How do I change the interval in System.Threading.Timer from the callback function of this timer? Is this correct?

Doing so. Did not happen.

public class TestTimer
{
    private static Timer _timer = new Timer(TimerCallBack); 

    public void Run()
    {
        _timer.Change(TimeSpan.Zero, TimeSpan.FromMinutes(1));
    }

    private static void TimerCallBack(object obj)
    {
        if(true)
            _timer.Change(TimeSpan.Zero, TimeSpan.FromMinutes(10));
    }

}
Était-ce utile?

La solution

This line generate infinite recursion:

if(true)
    _timer.Change(TimeSpan.Zero, TimeSpan.FromMinutes(10));

The first parameter forces TimerCallBack to execute right away. So it executes it again and again indefinitely.

The fix would be

if(true)
    _timer.Change(TimeSpan.FromMinutes(10), TimeSpan.FromMinutes(10));

Autres conseils

The problem is that your call to Change specifies that the next call should happen immediately. If you're going to call Change every time, you can just use a period of Timeout.Infinite (which is just a constant of -1) to tell it to avoid repeating at all after the next time - but it will still keep firing, because that next time, you reset it.

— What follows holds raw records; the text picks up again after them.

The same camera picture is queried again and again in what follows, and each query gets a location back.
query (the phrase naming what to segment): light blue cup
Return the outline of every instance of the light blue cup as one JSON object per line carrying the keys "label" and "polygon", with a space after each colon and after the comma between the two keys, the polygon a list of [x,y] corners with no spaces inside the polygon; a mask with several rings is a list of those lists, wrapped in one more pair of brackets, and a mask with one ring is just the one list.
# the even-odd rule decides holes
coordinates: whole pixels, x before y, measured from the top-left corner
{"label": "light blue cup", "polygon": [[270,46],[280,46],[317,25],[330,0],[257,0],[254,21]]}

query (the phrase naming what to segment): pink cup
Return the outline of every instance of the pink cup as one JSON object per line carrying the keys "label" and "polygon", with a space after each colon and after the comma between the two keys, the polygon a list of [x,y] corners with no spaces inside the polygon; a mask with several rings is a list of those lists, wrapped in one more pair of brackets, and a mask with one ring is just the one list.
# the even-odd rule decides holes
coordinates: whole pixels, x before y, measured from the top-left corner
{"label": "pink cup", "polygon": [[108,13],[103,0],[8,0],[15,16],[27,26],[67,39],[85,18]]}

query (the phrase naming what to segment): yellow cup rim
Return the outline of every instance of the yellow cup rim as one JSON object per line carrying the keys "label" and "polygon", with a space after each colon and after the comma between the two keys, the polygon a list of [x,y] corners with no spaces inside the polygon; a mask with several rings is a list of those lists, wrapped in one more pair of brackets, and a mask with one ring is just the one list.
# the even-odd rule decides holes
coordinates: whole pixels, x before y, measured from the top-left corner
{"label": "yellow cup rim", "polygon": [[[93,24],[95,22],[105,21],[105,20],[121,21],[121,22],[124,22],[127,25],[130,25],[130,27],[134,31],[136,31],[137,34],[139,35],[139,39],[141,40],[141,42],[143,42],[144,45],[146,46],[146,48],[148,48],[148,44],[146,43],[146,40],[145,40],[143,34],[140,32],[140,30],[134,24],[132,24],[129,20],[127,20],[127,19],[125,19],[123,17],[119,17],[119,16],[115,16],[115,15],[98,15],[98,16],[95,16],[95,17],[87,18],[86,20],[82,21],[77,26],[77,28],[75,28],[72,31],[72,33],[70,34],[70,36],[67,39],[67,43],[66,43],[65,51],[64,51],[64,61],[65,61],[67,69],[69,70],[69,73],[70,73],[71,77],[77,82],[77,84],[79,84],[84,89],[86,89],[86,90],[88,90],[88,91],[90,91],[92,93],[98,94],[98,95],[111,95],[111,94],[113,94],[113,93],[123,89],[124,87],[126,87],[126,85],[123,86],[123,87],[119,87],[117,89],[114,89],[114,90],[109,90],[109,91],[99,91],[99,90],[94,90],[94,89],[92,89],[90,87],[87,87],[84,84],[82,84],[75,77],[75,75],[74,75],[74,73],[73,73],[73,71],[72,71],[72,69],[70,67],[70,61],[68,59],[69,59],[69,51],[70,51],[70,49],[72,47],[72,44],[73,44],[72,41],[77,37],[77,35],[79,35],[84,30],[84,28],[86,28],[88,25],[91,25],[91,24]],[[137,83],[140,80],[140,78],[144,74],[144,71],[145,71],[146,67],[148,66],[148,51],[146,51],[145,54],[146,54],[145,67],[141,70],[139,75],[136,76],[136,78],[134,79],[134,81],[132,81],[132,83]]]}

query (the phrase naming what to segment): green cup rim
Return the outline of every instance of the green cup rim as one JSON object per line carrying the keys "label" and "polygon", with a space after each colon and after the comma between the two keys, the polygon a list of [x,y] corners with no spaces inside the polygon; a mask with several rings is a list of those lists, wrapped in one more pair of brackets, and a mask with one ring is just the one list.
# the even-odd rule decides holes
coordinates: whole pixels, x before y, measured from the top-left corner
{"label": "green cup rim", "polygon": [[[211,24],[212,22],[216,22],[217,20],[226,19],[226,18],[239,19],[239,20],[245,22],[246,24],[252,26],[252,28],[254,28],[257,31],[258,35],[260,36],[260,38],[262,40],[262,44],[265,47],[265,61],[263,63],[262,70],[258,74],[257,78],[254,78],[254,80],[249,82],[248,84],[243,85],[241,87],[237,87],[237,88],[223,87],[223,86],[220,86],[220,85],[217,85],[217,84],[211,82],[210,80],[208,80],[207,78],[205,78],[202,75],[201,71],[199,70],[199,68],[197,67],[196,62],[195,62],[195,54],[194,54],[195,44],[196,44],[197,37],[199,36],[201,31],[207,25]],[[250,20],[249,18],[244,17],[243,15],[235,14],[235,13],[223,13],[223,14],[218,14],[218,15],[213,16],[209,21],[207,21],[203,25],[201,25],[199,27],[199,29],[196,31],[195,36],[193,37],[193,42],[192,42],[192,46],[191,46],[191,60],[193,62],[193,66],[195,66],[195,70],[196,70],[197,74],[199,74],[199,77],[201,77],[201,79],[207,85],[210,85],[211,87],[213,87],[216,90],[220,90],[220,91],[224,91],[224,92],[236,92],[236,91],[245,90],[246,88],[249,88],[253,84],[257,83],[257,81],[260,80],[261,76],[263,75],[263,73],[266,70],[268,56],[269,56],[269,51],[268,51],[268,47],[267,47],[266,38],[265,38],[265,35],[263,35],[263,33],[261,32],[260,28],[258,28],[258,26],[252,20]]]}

For example:

using System;
using System.Threading;

static class Program
{
    private static Timer timer = new Timer(TimerCallBack); 

    public static void Main()
    {
        timer.Change(TimeSpan.Zero, TimeSpan.FromSeconds(1));
        Thread.Sleep(10000);

    }

    private static void TimerCallBack(object obj)
    {
        Console.WriteLine("{0}: Fired", DateTime.Now);
        timer.Change(TimeSpan.FromSeconds(3),
                     TimeSpan.FromMilliseconds(Timeout.Infinite));
    }
}

Alternatively, you could change it just once, and then leave it:

using System;
using System.Threading;

static class Program
{
    private static Timer timer = new Timer(TimerCallBack); 
    private static bool changed = false;

    public static void Main()
    {
        timer.Change(TimeSpan.Zero, TimeSpan.FromSeconds(1));
        Thread.Sleep(10000);

    }

    private static void TimerCallBack(object obj)
    {
        Console.WriteLine("{0}: Fired", DateTime.Now);
        if (!changed)
        {
            changed = true;
            TimeSpan interval = TimeSpan.FromSeconds(3);
            timer.Change(interval, interval);
        }
    }
}

Note that nothing is using the initial interval (1 second in the samples above) in either case, because we're calling Change immediately - if you really want a different time before the first call, don't use TimeSpan.Zero in the initial call to Change.